When used in conjunction with a GroupingView control, the Aggregation control supports a number of different aggregation functions that may be applied across a group of records, such as Count, Sum, Avg, Min, Max, and others. To display an aggregation for a group, place an Aggregation control in the GroupTemplate of the GroupingView control, set its Function property to the desired operation (one of the AggregationFunction options), and specify the data field to aggregate in the DataField property. As long as the GroupingView's AutobindDataSourceChildren is set to true, Aggregation controls are databound and evaluated using the appropriate subset of the data source.

The following example demonstrates the use of Aggregation controls to compute sales totals and averages for each region.

<cc1:GroupingView id="gv1" runat="server"
                  GroupingDataField="Region"
                  AutobindDataSourceChildren="true"

                  >
   <GroupTemplate>
       <%# Eval("Region") %>
       <table>
           <%-- table header --%>
           <tr><th>City</th><th>Sales</th></tr>

           <%-- data items --%>
           <asp:PlaceHolder id="itemPlaceholder" runat="server" />

           <%-- computed totals and averages for the group --%>

           <tr>
               <td>Total:</td>
               <td>
                <cc1:Aggregation runat="server" Function="Sum"

                        DataField="Sales" FormatString="{0:#,##0.00}" />
               </td>
           </tr>
           <tr>

               <td>Average:</td>
               <td>
                 <cc1:Aggregation runat="server" Function="Avg" 
                           DataField="Sales" FormatString="{0:#,##0.00}" />

               </td>
            </tr>

        </table>
    </GroupTemplate>

    <ItemTemplate>
        <tr>

            <td><%# Eval("City") %></td>
            <td><%# Eval("Sales","{0:#,##0.00}") %></td>
        </tr>

    </ItemTemplate>

</cc1:GroupingView>

Nesting GroupingViews

For additional levels of grouping based on secondary fields in the data source, a GroupingView control may be nested within the GroupTemplate of a parent.
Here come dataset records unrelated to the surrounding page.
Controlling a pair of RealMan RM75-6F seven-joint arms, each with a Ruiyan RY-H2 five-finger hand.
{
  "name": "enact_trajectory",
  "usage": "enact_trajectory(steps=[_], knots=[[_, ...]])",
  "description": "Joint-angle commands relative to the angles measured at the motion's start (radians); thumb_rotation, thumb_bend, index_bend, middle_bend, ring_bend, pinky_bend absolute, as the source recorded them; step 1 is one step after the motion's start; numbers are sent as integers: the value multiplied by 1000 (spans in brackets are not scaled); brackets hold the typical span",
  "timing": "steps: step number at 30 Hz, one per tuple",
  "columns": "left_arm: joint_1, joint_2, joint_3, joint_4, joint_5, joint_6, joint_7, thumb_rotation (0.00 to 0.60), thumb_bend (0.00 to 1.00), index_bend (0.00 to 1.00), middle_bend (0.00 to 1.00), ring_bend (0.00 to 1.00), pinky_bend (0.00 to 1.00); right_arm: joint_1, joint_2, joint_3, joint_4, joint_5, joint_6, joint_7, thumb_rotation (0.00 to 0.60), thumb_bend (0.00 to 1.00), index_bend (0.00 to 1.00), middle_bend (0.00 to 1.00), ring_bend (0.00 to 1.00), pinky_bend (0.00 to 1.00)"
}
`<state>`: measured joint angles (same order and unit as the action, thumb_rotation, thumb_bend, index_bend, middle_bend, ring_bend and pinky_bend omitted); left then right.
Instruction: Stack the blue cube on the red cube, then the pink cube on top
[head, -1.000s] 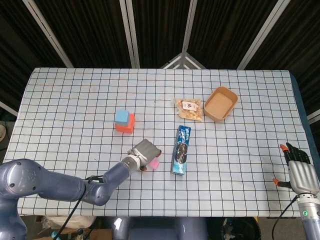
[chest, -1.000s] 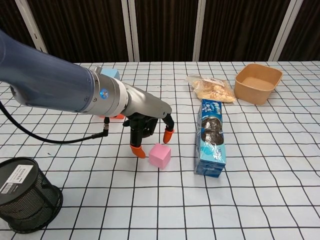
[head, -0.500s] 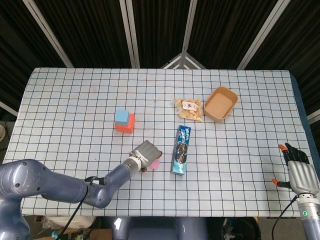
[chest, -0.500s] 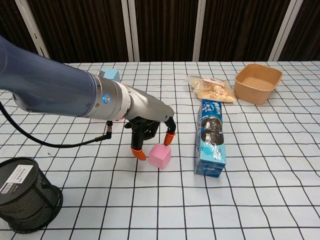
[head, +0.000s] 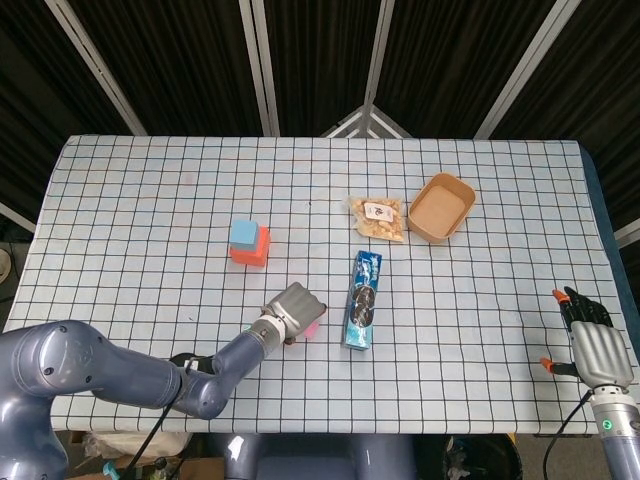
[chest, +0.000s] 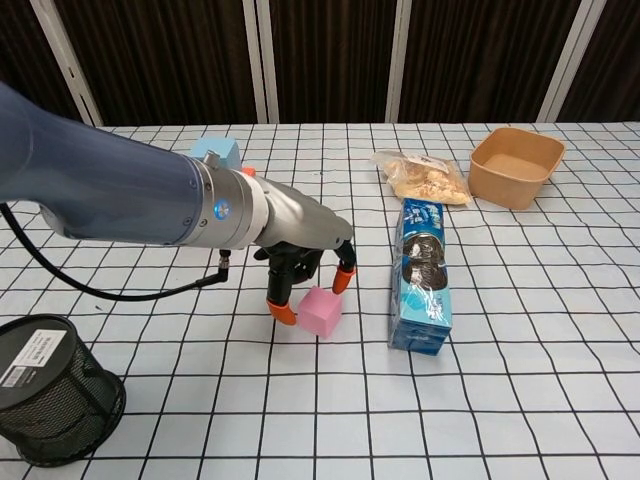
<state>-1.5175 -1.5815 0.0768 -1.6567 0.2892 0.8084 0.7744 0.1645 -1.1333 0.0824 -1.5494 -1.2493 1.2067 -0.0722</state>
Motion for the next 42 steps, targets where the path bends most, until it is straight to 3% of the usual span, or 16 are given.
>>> enact_trajectory(steps=[1,42], knots=[[4,-7,1,7,4,4,1,600,276,297,815,646,696,0,1,0,0,0,0,2,600,94,33,10,58,87],[48,-35,-27,21,54,41,31,600,331,336,817,646,696,13,10,-9,-5,8,-38,26,600,94,33,24,58,87]])
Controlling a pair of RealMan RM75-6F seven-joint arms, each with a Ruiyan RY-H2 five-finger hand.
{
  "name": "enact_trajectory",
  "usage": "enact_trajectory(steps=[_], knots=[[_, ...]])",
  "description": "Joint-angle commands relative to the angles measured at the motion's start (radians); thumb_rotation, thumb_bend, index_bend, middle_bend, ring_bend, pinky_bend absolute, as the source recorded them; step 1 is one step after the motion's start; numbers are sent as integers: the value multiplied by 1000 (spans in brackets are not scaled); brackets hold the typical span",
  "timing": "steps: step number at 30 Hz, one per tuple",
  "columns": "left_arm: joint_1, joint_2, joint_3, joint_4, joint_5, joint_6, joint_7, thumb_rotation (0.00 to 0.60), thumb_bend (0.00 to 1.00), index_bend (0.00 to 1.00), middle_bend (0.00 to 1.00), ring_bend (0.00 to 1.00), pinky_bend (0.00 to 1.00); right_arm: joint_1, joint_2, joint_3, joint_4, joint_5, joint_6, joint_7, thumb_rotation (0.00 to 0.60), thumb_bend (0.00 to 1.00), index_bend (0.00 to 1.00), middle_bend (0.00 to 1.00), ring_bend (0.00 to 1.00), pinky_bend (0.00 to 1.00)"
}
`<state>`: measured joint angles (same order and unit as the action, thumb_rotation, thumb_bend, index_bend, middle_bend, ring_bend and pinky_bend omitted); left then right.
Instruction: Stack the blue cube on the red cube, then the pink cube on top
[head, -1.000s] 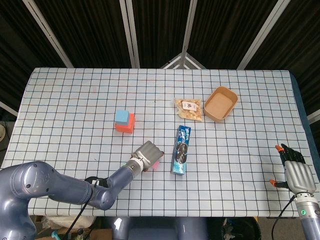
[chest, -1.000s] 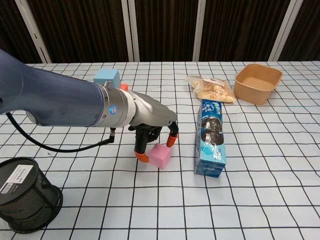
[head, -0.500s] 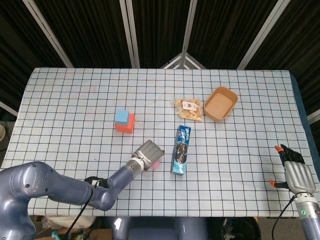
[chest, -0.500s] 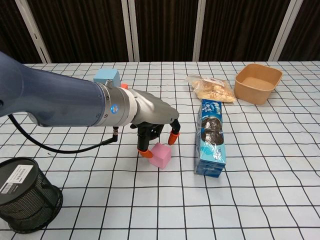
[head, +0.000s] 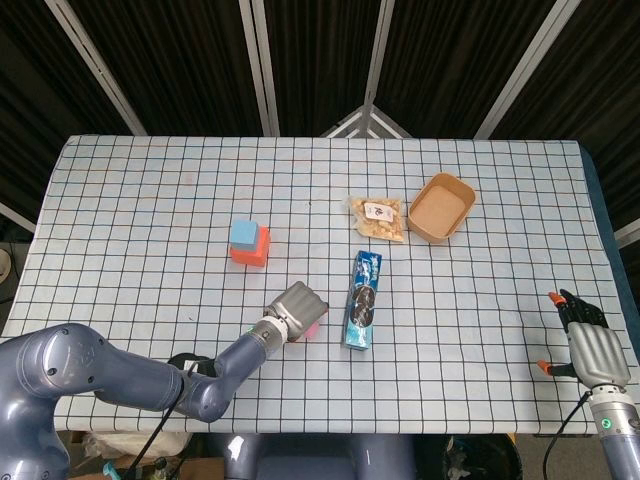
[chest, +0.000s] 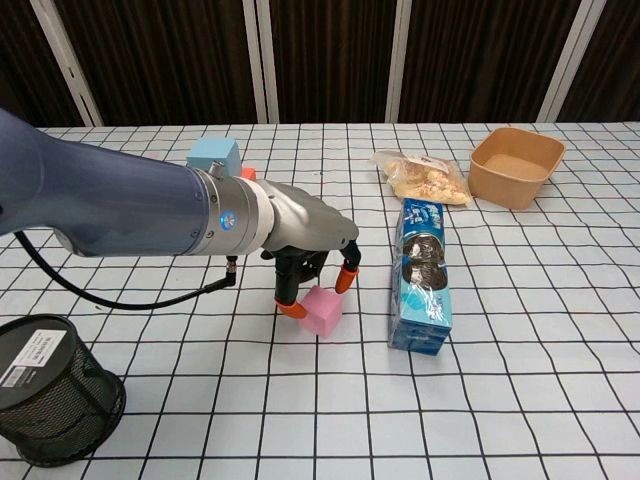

A child GroupingView is just another data source control that will be automatically bound to group data provided AutobindDataSourceChildren is true.

The following demonstrates the rendering of a three-level hierarchy, with “Region” providing the primary grouping and “State” a secondary grouping.

<ul>
  <cc1:GroupingView id="gv1" runat="server"
                  GroupingDataField="Region"
                  AutobindDataSourceChildren="true"

                  >
    <GroupTemplate>
      <li>
        <%# Eval("Region") %>
        <cc1:GroupingView id=”gv2” runat="”server”"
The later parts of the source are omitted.